I’m wondering if in part, this isn’t just people mourning the Queen, but a general outpouring of grief and fear.
The UK is in a wretched place. It has lost nearly quarter of a million people to Covid, in no small part because of a thuggishly incompetent government led by a smirking inadequate. Many of those people died and could not be commemorated adequately as funerals and memorial services were restricted. If there is going to be a national memorial or monument to Covid, it will inevitably involve the self-same politicians who helped turn a challenge into a catastrophe, and that cannot comfort those who have lost so many people and still feel bereft.
Beyond Covid, the catastrophes keep mounting. On top of the self-inflicted wound of Brexit, we have perhaps the most ideological government in history led by a Prime Minister who is clearly out of her depth, divorced of any true empathy and hell-bent on delivering policies that will benefit only a tiny minority at colossal expense in money, prestige and international relationships. Rather than try to build bridges, the new government is antagonising our neighbours to the West and the East as well as picking unnecessary fights with the US and China.

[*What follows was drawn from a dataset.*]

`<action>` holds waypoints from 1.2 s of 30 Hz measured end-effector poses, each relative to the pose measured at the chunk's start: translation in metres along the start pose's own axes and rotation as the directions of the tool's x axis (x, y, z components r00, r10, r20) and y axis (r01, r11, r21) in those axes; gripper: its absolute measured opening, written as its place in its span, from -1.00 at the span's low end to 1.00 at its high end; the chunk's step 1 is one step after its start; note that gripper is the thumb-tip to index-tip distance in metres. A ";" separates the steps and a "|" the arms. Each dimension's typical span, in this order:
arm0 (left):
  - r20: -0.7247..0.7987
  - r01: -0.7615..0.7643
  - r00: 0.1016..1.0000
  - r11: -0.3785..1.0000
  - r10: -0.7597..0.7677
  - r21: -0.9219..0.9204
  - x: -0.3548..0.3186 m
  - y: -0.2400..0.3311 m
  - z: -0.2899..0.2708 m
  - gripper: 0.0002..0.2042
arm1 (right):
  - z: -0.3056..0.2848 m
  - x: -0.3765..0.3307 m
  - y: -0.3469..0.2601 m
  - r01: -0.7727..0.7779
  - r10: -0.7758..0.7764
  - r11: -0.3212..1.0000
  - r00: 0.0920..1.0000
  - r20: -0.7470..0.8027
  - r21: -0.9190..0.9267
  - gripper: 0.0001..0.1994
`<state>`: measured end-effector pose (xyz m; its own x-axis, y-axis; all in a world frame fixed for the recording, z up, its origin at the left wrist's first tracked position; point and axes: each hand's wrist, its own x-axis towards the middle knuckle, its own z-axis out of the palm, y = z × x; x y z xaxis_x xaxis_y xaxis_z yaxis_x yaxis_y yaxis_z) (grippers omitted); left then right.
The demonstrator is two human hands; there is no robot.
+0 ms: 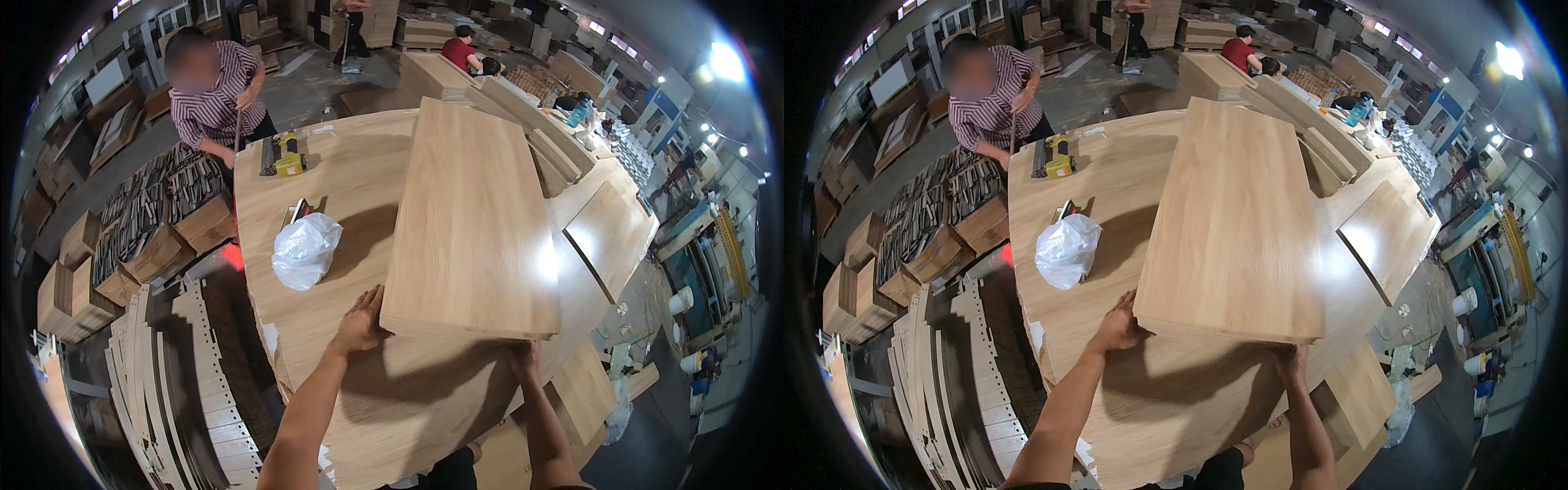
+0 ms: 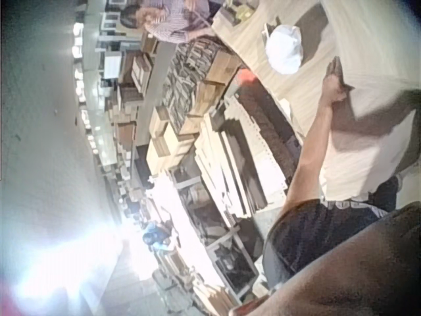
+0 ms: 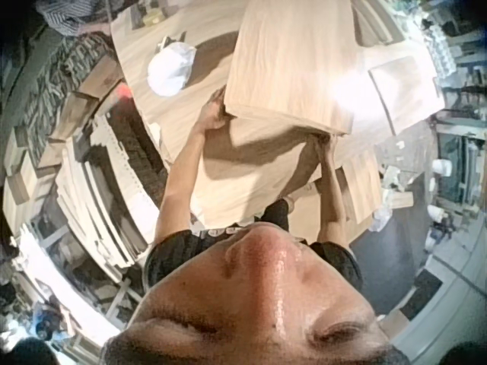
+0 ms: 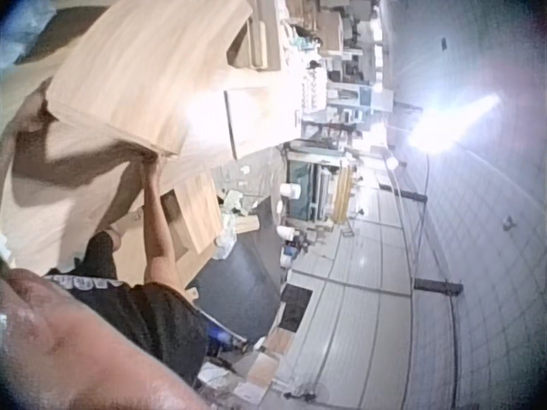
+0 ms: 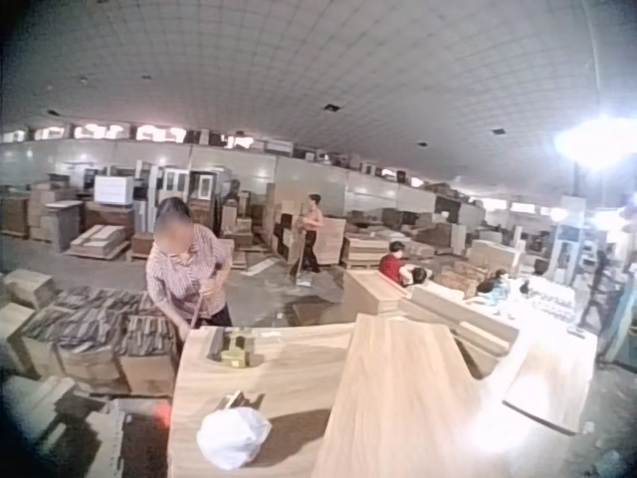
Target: The person stacks wood panels on a workbench and uses a pneumatic nailer to attach a wooden strip to a large panel.
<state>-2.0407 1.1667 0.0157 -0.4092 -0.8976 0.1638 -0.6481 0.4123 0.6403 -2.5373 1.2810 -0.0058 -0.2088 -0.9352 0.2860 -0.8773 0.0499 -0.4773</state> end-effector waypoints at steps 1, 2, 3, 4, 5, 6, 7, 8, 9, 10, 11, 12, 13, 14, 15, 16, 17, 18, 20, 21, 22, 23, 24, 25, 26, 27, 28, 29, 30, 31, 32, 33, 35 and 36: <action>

The country heads into a terrible winter having squandered trillions in North Sea oil revenue. A country that was until recently an energy exporter has no energy policy. The party of sound government has let inflation run rampant, borrowed irresponsibly and refuses to tax those who have gorged themselves on commodity prices and the public purse. After 12 years in power when the economy has barely grown; the same long-standing issues of housing, health, education and transport remain and there is no money to fix any of them. Not forgetting that there are questions that cannot be dodged any longer of whether the Union itself can survive as Scotland, Northern Ireland and Wales start to set their own courses away from that dictated by Westminster.
So perhaps we’re all feeling lost because all the constancies of the post-War settlement have gone and we are starting to realise that the UK has to find its place in the world and deliver for its people in very little time otherwise it will break - and not necessarily peacefully.
At my aunt’s funeral, one of her friends played the pipes at the graveside, amazing grace, and walked away as he did so… we all lost it, as you might imagine.
Same here but it would be the handling of Her Majesties corpse that we would find amusing. Is there a royal mortician? Whom lumps Her Majesties body from bed to casket and whom applies that final touch of lippy and what colour?
You are a treasonous poltroon deserving of the most vicious attentions of the Rouge Dragon Pursuivant.
(And as a duly appointed member of the honourable order of pedants - displaying my medal proudly, below…
…I want to know who you think ‘whom’ is, too. The standard ‘who’ was all that was needed, in both instances.)
Ah ha! So that is the “COLOR” that will tint HM’s lips!!
(how did I go on the caps and apostrophe… as well as my need to ‘bracket’ an aside and not really know where to put the question mark)?
(Should i have capitalised ((English spellin’)!) within the bracket-s (sorry the pytnon was a genuine mistake)))
Wanna be my pen pal?
Should, of course, have been “Her Majesty’s corpse”. Unless there was more than one of them. Zombie Queens? Well, it would have been “their Majesties’ corpses”
So, not content with abusing the earthly remains of long-lived Liz, you abuse her very own language. She did own it, you know. It wasn’t called “The Queen’s English” for nothing. Still, I guess it’s Chas’s now, and I expect he’ll be wanting to modernise it, or slim it down in some way.
PS The question mark goes inside the parentheses if that is where the question starts. I have no idea what a ‘pytnon’ is.
The amazing thing here is that Operation London Bridge has been on the books and routinely updated since the 70s. Someone’s job has been to plan, organize and prepare for this event. Probably a whole office of civil servants, for 50 years. Imagine the poor schmuck who spent his life in that department, devoted his life to it, and retired last summer.